Cyclin-dependent kinases as cellular targets for antiviral drugs.

Author information

1
Department of Biochemistry, Signal Transduction Research Group, University of Alberta, 315C Heritage Medical Research Center, Edmonton, Alberta T6G 2S2, Canada. luis.schang@ualberta.ca

Abstract

Cyclin-dependent kinases (cdks) are required for replication of viruses that replicate only in dividing cells, such as adeno- and papillomaviruses. Recently, cdks have been shown to be required also for replication of viruses that can replicate in non-dividing cells, such as HIV-1 and herpes simplex virus types 1 and 2 (HSV-1 and -2). In these experiments, pharmacological cdk inhibitors (PCIs) were shown to have potent antiviral activity in vitro against HIV-1, HSV-1 and -2, human cytomegalovirus, varicella-zoster virus, and to inhibit specific functions of other viruses. Since two PCIs, flavopiridol and roscovitine, are proving to be non-toxic in human clinical trials against cancer, PCIs may be useful as antivirals. As significant advantages, PCIs are active in vitro against many viruses, including drug-resistant strains of HIV-1 and HSV-1, and mutant strains of HIV-1 or HSV-1 resistant to PCIs have not been identified in spite of intense efforts. Furthermore, the antiviral effects of a PCI and a conventional antiviral drug are additive.
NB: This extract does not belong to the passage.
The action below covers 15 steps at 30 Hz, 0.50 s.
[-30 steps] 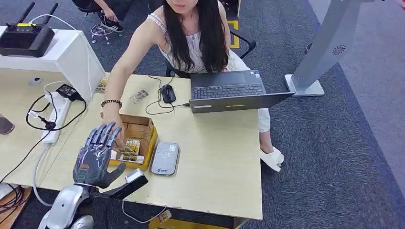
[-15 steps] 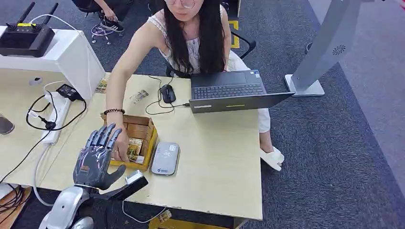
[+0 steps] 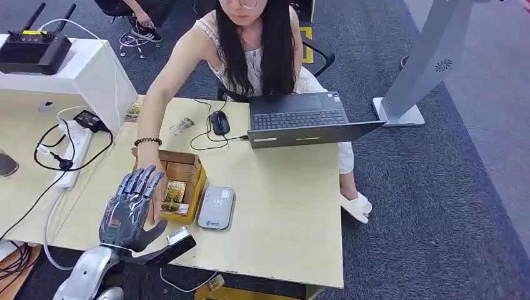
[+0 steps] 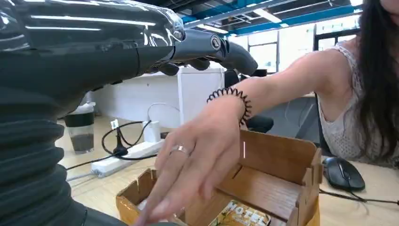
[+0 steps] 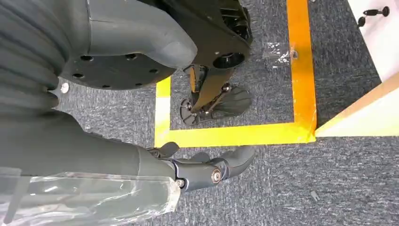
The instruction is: Pass the card to the sensor for recognition and then transmit it.
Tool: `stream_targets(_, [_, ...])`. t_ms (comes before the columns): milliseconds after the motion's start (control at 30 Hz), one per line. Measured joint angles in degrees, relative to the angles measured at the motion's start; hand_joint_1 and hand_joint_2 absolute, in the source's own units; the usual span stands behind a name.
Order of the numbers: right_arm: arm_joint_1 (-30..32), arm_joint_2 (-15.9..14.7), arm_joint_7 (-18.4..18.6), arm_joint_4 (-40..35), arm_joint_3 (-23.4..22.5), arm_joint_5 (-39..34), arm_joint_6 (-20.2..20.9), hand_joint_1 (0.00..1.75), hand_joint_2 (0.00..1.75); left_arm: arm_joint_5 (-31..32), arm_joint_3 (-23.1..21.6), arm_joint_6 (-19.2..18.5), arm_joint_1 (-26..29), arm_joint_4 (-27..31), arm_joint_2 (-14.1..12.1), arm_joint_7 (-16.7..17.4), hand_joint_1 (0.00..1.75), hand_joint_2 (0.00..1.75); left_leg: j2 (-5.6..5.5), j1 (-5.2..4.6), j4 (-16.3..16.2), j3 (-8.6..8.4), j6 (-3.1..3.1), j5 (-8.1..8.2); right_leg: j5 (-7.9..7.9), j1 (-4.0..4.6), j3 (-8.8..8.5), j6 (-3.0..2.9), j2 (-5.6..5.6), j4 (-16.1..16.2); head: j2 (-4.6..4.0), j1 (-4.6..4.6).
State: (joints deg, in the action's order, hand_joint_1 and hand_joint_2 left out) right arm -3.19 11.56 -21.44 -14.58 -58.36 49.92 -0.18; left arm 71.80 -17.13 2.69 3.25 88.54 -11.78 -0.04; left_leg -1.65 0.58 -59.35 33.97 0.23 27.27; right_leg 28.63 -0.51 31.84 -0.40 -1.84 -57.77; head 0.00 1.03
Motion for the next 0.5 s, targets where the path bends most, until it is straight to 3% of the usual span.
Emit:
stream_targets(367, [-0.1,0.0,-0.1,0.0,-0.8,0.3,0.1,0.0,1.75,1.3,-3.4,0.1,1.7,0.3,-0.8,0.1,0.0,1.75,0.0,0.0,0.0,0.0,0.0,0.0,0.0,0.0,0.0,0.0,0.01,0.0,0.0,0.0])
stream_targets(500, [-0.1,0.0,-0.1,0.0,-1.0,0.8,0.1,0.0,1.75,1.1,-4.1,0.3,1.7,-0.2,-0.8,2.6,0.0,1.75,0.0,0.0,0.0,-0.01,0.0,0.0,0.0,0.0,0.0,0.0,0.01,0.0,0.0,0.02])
The aetiopathogenesis of several diseases, such as Kaposi's sarcoma, HPV-induced cervical carcinoma and HIV-associated nephropathy (HIVAN), among others, includes replication or expression of proteins by viruses that require cdks. Thus, PCIs could target both the aetiological agent (the virus) and the pathogenic mechanisms (cell replication). Two important questions regarding the antiviral activities of PCIs are the focus of current research efforts, (i) the identity of the specific cdks that mediate the antiviral activities of PCIs, and (ii) whether PCIs have antiviral activity in vivo at non-toxic doses.

PMID:
12460995
[Indexed for MEDLINE]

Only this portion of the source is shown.